Critical Thinking Episode 2: Fallacies

Critical Thinking Terms # 2:  Fallacies and the fallacy of “argument from ignorance”

 

A quick warning when you try to get kids to learn about critical thinking: Be careful when you train your adolescent to spot fallacies! You may empower them to thwart you and make you look silly.  But it’s worth it if you want them to be inspired critical thinkers.  Inspired critical thinkers are sometimes annoying… just ask Socrates’ accusers. 

 

A fallacy is an error in logic.  There are many kinds of fallacies and they all have names… which makes them fun to spot. They are sometimes made intentionally to trick people and other times by accident with no ill intent.
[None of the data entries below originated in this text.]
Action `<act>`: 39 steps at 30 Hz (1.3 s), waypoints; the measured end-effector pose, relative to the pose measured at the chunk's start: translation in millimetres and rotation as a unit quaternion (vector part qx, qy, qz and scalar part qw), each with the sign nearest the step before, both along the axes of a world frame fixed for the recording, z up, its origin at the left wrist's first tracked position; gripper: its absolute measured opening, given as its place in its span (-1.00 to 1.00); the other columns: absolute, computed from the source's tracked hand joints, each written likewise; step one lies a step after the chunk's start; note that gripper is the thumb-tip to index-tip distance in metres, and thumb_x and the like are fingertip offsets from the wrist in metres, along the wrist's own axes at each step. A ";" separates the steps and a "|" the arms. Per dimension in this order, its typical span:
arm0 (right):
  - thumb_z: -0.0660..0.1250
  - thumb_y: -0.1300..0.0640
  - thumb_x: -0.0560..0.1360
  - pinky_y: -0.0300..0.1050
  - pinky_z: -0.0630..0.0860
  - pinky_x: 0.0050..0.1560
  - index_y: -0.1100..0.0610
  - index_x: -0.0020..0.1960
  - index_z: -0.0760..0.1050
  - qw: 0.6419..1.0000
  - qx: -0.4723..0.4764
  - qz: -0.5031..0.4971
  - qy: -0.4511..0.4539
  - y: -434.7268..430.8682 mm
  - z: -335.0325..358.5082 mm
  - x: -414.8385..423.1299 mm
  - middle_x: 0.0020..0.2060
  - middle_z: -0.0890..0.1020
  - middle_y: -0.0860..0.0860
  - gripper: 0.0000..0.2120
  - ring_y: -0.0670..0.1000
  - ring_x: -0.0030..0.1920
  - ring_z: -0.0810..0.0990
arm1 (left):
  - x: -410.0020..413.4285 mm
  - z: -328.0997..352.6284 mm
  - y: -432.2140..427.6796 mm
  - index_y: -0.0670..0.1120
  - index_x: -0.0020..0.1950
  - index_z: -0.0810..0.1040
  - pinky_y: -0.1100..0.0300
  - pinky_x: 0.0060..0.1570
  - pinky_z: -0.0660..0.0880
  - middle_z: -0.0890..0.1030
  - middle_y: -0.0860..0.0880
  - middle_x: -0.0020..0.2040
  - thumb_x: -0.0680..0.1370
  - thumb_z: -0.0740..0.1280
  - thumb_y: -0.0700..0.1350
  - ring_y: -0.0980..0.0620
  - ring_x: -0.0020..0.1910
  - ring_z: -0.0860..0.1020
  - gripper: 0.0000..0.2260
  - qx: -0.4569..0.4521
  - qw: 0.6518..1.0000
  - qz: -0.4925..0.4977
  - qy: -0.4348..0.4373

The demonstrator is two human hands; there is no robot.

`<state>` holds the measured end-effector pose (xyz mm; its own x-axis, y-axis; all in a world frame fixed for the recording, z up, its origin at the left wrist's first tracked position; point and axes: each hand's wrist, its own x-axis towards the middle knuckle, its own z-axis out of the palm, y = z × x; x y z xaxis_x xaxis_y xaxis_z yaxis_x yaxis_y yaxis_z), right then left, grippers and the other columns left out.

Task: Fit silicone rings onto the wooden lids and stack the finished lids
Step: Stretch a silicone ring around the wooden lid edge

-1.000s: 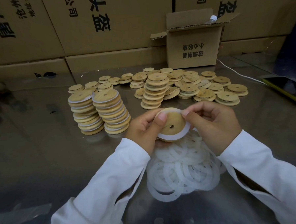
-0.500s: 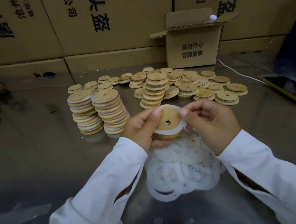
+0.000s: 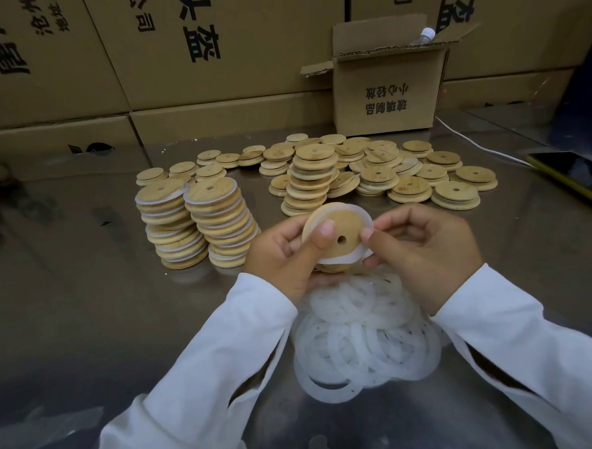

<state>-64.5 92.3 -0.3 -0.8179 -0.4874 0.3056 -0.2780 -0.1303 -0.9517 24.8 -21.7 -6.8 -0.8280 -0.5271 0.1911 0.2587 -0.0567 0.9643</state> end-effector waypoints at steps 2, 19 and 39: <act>0.43 0.28 0.36 -0.34 0.51 -0.39 0.11 -0.32 0.54 1.000 0.002 0.002 -0.019 1.1 0.8 -1.0 -0.49 0.62 -0.05 -0.86 -0.07 -0.49 0.60 | 0.1 -0.3 -0.2 0.01 -0.13 0.65 0.20 -0.35 0.58 0.69 -0.04 -0.23 0.26 0.39 0.01 0.01 -0.20 0.67 -0.78 0.001 1.000 -0.007 0.001; 0.36 0.23 0.43 -0.34 0.48 -0.35 0.06 -0.34 0.54 0.999 0.048 0.005 -0.020 -0.8 3.8 -5.9 -0.55 0.56 -0.10 -0.81 -0.17 -0.53 0.51 | -2.4 -1.7 0.4 0.01 -0.22 0.68 0.19 -0.35 0.59 0.69 -0.10 -0.22 0.34 0.31 0.03 -0.05 -0.23 0.67 -0.81 0.075 0.997 -0.009 -0.017; 0.37 0.23 0.43 -0.39 0.44 -0.42 0.08 -0.33 0.52 0.994 0.096 0.032 0.046 1.8 7.1 1.2 -0.52 0.53 -0.09 -0.83 -0.17 -0.50 0.47 | -1.0 -1.7 -9.3 -0.10 -0.07 0.59 0.17 -0.40 0.58 0.69 -0.09 -0.25 0.39 0.28 -0.04 -0.02 -0.27 0.67 -0.78 0.138 0.990 -0.018 -0.014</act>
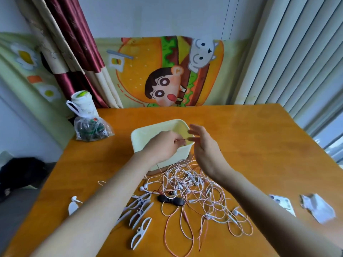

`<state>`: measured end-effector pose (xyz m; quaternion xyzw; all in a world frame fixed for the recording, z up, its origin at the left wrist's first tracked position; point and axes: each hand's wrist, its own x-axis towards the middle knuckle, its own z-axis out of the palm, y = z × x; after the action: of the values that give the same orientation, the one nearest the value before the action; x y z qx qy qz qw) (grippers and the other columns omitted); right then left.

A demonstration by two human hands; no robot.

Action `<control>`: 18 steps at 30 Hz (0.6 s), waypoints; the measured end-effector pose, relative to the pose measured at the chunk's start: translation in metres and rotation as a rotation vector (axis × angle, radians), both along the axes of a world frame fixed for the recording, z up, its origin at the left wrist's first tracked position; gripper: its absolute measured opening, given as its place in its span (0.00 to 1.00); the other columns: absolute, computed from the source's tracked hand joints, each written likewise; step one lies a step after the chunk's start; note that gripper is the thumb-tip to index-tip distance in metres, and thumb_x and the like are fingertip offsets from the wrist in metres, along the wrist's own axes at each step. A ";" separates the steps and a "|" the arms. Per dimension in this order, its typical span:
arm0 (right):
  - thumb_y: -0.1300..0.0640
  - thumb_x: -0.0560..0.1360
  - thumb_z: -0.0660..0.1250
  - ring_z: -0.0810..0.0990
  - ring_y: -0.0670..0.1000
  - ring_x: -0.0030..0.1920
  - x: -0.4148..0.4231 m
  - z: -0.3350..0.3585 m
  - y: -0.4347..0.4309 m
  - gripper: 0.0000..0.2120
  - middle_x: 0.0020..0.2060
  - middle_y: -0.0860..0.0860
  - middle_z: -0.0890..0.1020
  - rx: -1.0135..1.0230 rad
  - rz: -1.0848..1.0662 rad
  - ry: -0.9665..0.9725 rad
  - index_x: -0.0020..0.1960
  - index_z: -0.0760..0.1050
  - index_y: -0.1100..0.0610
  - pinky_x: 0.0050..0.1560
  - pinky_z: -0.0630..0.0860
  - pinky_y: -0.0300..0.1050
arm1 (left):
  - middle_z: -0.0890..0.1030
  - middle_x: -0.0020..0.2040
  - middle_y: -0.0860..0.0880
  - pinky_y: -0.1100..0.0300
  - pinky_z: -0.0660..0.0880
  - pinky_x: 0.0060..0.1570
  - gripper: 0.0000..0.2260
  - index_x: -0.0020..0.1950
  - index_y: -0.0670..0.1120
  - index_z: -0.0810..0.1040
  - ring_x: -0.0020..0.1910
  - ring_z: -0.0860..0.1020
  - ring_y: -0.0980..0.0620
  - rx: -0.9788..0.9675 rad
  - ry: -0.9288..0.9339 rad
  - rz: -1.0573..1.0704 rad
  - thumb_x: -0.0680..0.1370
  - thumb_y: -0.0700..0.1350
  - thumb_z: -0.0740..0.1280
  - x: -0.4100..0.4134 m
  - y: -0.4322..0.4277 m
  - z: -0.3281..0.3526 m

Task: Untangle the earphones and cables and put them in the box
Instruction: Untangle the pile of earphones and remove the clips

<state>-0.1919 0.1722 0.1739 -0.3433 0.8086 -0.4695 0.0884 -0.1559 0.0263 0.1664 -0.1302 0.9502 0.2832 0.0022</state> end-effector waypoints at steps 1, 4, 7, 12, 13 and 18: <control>0.69 0.78 0.51 0.74 0.51 0.61 0.000 0.000 -0.002 0.22 0.64 0.55 0.73 0.012 -0.005 -0.071 0.70 0.63 0.58 0.58 0.69 0.36 | 0.77 0.41 0.50 0.58 0.65 0.36 0.12 0.54 0.50 0.82 0.40 0.74 0.49 -0.004 -0.022 -0.011 0.82 0.50 0.59 0.001 0.001 -0.003; 0.57 0.82 0.53 0.79 0.45 0.41 -0.007 -0.005 -0.005 0.14 0.46 0.50 0.79 0.121 0.008 -0.119 0.61 0.72 0.60 0.42 0.76 0.37 | 0.80 0.44 0.47 0.56 0.69 0.41 0.12 0.54 0.46 0.82 0.43 0.76 0.48 0.041 -0.026 -0.029 0.82 0.47 0.60 0.005 0.002 -0.011; 0.56 0.80 0.58 0.71 0.40 0.24 -0.013 -0.012 -0.003 0.13 0.31 0.45 0.76 0.248 0.092 -0.020 0.51 0.79 0.62 0.26 0.66 0.30 | 0.77 0.37 0.50 0.62 0.65 0.35 0.10 0.50 0.45 0.81 0.34 0.71 0.53 0.110 0.013 -0.020 0.82 0.46 0.60 0.011 0.001 -0.018; 0.62 0.81 0.57 0.72 0.40 0.27 -0.033 0.004 0.002 0.13 0.30 0.45 0.75 0.229 0.003 0.111 0.46 0.80 0.62 0.30 0.67 0.28 | 0.68 0.32 0.50 0.63 0.59 0.28 0.08 0.47 0.48 0.78 0.27 0.63 0.55 0.343 0.009 0.057 0.82 0.45 0.60 0.026 -0.008 -0.042; 0.62 0.81 0.56 0.71 0.40 0.29 -0.039 0.010 0.003 0.14 0.30 0.45 0.74 0.191 -0.052 0.128 0.46 0.79 0.62 0.31 0.67 0.28 | 0.67 0.31 0.51 0.63 0.60 0.28 0.09 0.47 0.47 0.78 0.27 0.63 0.56 0.391 -0.004 0.083 0.82 0.44 0.59 0.030 -0.011 -0.050; 0.59 0.82 0.52 0.70 0.43 0.30 -0.061 0.036 0.006 0.15 0.29 0.46 0.73 0.007 -0.221 0.142 0.43 0.75 0.59 0.32 0.66 0.33 | 0.73 0.33 0.51 0.61 0.73 0.41 0.08 0.51 0.39 0.77 0.32 0.73 0.56 0.531 -0.096 0.097 0.81 0.43 0.62 0.041 -0.010 -0.079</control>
<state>-0.2530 0.1786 0.2095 -0.2843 0.8474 -0.4480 -0.0199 -0.1148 0.0166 0.0871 -0.1838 0.8342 0.5155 0.0677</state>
The first one we will consider is call the argument from ignorance.

 

An argument from ignorance can come up when people don’t follow the burden of proof rule… see earlier post.  (The person making the proposition is responsible for providing evidence.) 

 

Here is how it might happen in real life:

 

Bobby: There is intelligent life in outer space. (Proposition)

 

Cindy: Oh, that’s interesting. I don’t have any proof that there isn’t life in outer space. (Expresses ignorance on the matter)

 

Bobby: So that settles it!  There is life in outer space. (Fallacy of argument from ignorance.)

 

Cindy: That is so amazing.  I wonder what planet the extraterrestrials are living on! (Cindy forgets her critical thinking skills and accepts Bobby’s proposition.)

 

The point here is not that there is or isn’t life in outer space, it is that Bobby and Cindy are not being inspired critical thinkers like we want Bolinas-Stinson students to be.  If they were, Cindy might ask for (or Bobby might offer) evidence of such life.  If that evidence is absent, both would wisely withhold their judgement on the matter until such evidence was found.

 

Kids and adults are especially susceptible to this fallacy when they want to believe something is true.  If an idea gives someone deep emotional satisfaction, their inclination to seek out evidence to the contrary might be not be very strong.  This will bring us to next week’s topic- confirmation bias.

 

Thanks for reading.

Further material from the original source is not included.